# TASK DETAILS:
Your task is to give the entries back exactly, leaving nothing out.

------------------------------------

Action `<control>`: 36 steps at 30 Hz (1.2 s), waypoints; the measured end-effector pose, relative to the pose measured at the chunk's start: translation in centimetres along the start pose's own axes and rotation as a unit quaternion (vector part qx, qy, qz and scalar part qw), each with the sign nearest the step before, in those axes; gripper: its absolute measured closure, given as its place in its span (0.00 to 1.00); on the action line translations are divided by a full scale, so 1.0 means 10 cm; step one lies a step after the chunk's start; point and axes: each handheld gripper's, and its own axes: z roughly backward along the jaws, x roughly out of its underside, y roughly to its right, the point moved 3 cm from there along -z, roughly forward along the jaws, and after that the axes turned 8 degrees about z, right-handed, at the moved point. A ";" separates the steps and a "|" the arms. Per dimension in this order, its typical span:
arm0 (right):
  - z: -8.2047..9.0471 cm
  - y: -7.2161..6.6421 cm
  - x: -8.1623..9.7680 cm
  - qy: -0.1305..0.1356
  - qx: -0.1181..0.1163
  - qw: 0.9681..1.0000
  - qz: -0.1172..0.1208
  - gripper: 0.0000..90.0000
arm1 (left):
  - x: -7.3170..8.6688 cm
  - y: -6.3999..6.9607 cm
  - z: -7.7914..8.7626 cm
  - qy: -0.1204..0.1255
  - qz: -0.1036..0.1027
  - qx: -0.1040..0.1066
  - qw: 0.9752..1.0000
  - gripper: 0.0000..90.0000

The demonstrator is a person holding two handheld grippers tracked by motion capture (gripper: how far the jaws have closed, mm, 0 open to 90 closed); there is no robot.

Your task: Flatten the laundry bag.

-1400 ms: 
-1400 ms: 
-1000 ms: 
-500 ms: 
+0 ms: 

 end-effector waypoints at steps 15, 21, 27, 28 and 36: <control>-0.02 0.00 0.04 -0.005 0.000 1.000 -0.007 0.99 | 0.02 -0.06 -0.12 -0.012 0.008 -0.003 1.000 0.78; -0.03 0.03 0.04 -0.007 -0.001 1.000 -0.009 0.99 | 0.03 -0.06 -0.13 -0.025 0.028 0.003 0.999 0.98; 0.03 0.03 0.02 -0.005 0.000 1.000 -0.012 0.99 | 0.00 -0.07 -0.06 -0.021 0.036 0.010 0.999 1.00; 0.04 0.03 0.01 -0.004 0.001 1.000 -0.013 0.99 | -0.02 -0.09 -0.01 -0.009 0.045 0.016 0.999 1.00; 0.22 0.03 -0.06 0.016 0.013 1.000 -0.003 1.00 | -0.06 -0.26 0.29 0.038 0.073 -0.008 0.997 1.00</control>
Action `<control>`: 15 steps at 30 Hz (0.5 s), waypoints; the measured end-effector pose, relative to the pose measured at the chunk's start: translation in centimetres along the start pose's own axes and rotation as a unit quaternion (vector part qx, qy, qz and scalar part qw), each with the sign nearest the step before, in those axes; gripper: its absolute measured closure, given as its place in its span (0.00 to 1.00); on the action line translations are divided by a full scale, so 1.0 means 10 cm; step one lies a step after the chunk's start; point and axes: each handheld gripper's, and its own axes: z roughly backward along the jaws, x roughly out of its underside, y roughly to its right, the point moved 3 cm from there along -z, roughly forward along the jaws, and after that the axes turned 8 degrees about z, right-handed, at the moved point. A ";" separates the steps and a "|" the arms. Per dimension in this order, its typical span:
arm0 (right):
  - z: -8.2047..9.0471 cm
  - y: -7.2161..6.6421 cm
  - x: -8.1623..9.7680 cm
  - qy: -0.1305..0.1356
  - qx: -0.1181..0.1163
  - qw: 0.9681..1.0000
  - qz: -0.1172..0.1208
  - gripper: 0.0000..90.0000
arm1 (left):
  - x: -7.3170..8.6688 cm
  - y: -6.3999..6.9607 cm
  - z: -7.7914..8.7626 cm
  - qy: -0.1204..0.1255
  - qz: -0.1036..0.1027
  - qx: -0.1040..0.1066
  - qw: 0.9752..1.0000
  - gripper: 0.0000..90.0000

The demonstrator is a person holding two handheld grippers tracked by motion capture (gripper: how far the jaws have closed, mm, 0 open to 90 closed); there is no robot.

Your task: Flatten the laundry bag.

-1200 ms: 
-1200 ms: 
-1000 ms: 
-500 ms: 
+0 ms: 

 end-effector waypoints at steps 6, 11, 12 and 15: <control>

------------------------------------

# ANSWER BELOW:
Action `<control>`: 36 steps at 30 Hz (1.2 s), waypoints; the measured end-effector pose, relative to the pose measured at the chunk's start: translation in centimetres along the start pose's own axes and rotation as a unit quaternion (vector part qx, qy, qz and scalar part qw), each with the sign nearest the step before, in those axes; gripper: its absolute measured closure, given as its place in its span (0.00 to 1.00); on the action line translations are divided by a full scale, so 1.0 means 10 cm; step one lies a step after the chunk's start; point and axes: each handheld gripper's, and its own axes: z roughly backward along the jaws, x roughly out of its underside, y roughly to its right, the point moved 3 cm from there along -z, roughly forward along the jaws, and after that the axes turned 8 degrees about z, right-handed, at the moved point. A ";" separates the steps and a "|" the arms. Per dimension in this order, its typical span:
arm0 (right):
  - z: -8.2047..9.0471 cm
  - y: -7.2161..6.6421 cm
  - x: -8.1623..9.7680 cm
  - qy: -0.1305..0.1356
  - qx: -0.1181..0.1163
  - qw: 0.9681..1.0000
  - qz: -0.1172..0.1208
  - gripper: 0.0000..90.0000
arm1 (left):
  - x: -7.3170..8.6688 cm
  - y: -6.3999..6.9607 cm
  - z: -7.7914..8.7626 cm
  - qy: -0.1204..0.1255
  - qz: -0.1036..0.1027
  - qx: -0.1040..0.1066
  - qw: 0.9752..1.0000
  - gripper: 0.0000..90.0000

The demonstrator is a person holding two handheld grippers tracked by motion capture (gripper: how far the jaws have closed, mm, 0 open to 90 closed); there is no robot.

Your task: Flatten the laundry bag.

-1400 ms: 
-1400 ms: 
-1000 ms: 
-500 ms: 
+0 ms: 

 end-effector waypoints at steps 15, 21, 27, 28 and 36: <control>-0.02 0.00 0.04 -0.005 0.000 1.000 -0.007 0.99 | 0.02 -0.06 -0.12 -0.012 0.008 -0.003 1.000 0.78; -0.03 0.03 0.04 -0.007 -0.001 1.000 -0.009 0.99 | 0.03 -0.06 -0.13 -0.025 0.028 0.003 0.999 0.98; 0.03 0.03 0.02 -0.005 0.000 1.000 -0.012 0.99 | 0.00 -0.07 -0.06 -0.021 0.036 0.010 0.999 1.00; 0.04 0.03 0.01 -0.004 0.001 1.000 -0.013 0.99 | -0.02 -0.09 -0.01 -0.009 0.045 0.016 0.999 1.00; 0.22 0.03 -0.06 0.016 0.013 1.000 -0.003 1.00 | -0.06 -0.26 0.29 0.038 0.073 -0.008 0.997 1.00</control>
Action `<control>`: 15 steps at 30 Hz (0.5 s), waypoints; the measured end-effector pose, relative to the pose measured at the chunk's start: translation in centimetres along the start pose's own axes and rotation as a unit quaternion (vector part qx, qy, qz and scalar part qw), each with the sign nearest the step before, in those axes; gripper: its absolute measured closure, given as its place in its span (0.00 to 1.00); on the action line translations are divided by a full scale, so 1.0 means 10 cm; step one lies a step after the chunk's start; point and axes: each handheld gripper's, and its own axes: z roughly backward along the jaws, x roughly out of its underside, y roughly to its right, the point moved 3 cm from there along -z, roughly forward along the jaws, and after that the axes turned 8 degrees about z, right-handed, at the moved point. A ";" separates the steps and a "|" the arms. Per dimension in this order, its typical span:
arm0 (right):
  - z: -8.2047..9.0471 cm
  - y: -7.2161..6.6421 cm
  - x: -8.1623..9.7680 cm
  - qy: -0.1305..0.1356
  - qx: -0.1181..0.1163
  - qw: 0.9681..1.0000
  - qz: -0.1172..0.1208
  - gripper: 0.0000..90.0000
arm1 (left):
  - x: -7.3170..8.6688 cm
  - y: -6.3999..6.9607 cm
  - z: -7.7914..8.7626 cm
  - qy: -0.1204..0.1255
  - qz: -0.1036..0.1027
  - qx: -0.1040..0.1066
  - qw: 0.9752..1.0000
  - gripper: 0.0000..90.0000

The demonstrator is a person holding two handheld grippers tracked by motion capture (gripper: how far the jaws have closed, mm, 0 open to 90 closed); there is no robot.

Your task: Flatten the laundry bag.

-1200 ms: 
-1200 ms: 
-1000 ms: 
-500 ms: 
+0 ms: 

 end-effector waypoints at steps 6, 11, 12 and 15: <control>

The exercise is complete as it stands.